2011-05-23 01:56:33

by Lucian Adrian Grijincu

[permalink] [raw]
Subject: [v3 00/39] faster tree-based sysctl implementation

Hi

This is version 3 of a patch series that introduces a faster/leaner
sysctl internal implementation.

Due to high number of patches and low general interest I'll just point
you to the tree/branch:

git://github.com/luciang/linux-2.6-new-sysctl.git v3-new-sysctl-alg


Patches are on top of v2.6.39. I did not pick a more recent (random)
point in Linus' tree to rebase these onto to not mess up testing.



Changes since v2
(http://thread.gmane.org/gmane.linux.kernel/1137032/focus=194748):
- added a compatibility layer to support old registering complex
sysctl trees. This layer will be deleted once all users of the old
are changed.
- subdirectories and netns correspondent dirs are now held in rbtrees
- split of from the patches that make changes in the rest of the tree
- rebased on top of 2.6.39




Changes since v1 (http://thread.gmane.org/gmane.linux.kernel/1133667):
- rebased on top of 2.6.39-rc6
- split the patch that adds the new algorithm and data structures.
- fixed a few bugs lingering in the old code
- shrinked a reference counter
- added a new reference counter to maintain ownership information
- added method to register an empty sysctl dir and converted some users
- added checks enforcing the rule that a non-netns specific directory may
not be registered after a netns specific one has already been registered.
- added cookie support: register a piece of data with the header to be
used to make simple conversions on the ctl_table.

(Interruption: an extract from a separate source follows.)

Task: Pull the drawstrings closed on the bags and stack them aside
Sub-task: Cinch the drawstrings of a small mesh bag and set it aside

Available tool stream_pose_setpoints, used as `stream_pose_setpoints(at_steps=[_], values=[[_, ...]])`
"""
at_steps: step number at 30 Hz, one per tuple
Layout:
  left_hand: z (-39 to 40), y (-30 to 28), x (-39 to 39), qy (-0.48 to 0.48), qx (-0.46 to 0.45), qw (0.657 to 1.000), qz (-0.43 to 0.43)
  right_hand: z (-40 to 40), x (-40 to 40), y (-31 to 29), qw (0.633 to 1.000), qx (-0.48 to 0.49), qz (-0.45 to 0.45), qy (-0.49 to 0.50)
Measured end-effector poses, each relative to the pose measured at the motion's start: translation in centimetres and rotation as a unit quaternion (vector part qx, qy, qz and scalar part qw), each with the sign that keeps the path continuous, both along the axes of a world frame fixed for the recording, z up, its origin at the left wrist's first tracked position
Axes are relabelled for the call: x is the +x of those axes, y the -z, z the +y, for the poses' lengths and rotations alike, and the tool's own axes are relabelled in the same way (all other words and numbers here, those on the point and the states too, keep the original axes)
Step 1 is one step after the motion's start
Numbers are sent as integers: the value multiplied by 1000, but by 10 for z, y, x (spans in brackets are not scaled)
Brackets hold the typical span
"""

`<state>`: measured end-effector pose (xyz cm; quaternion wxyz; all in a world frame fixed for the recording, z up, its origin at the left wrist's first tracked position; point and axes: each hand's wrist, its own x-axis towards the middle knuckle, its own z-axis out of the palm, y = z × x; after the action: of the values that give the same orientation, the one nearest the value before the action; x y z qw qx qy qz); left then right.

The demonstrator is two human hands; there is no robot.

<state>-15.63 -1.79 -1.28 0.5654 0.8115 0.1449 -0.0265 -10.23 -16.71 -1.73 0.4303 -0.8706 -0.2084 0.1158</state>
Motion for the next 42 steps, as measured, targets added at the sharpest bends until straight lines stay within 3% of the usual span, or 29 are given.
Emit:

This saves memory where
we need to register sysctl tables with the same content affecting
different pieces of data.
- enforced sysctl checks



$ time modprobe dummy numdummies=N


NOTE: these stats are from v2. v3 should be a bit slower due to:
- the compatibility layer
- the old stats used cookies to prevent kmemdups() on ctl_table arrays
- the old patches had an optimisation for directories with many
subdirs that was replaced (in v3) with rbtrees

Without this patch series :(
- ipv4 only
- N=1000 time= 0m 06s
- N=2000 time= 0m 30s
- N=4000 time= 2m 35s
- ipv4 and ipv6
- N=1000 time= 0m 24s
- N=2000 time= 2m 14s
- N=4000 time=10m 16s
- N=5000 time=16m 3s

With this patch series :)
- ipv4 only
- N=1000 time= 0m 0.33s
- N=2000 time= 0m 1.25s
- N=4000 time= 0m 5.31s
- ipv4 and ipv6
- N=1000 time= 0m 0.41s
- N=2000 time= 0m 1.62s
- N=4000 time= 0m 7.64s
- N=5000 time= 0m 12.35s
- N=8000 time= 0m 36.95s




Patches marked with RFC: are patches where reviewers should pay more
attention as I may have missed something.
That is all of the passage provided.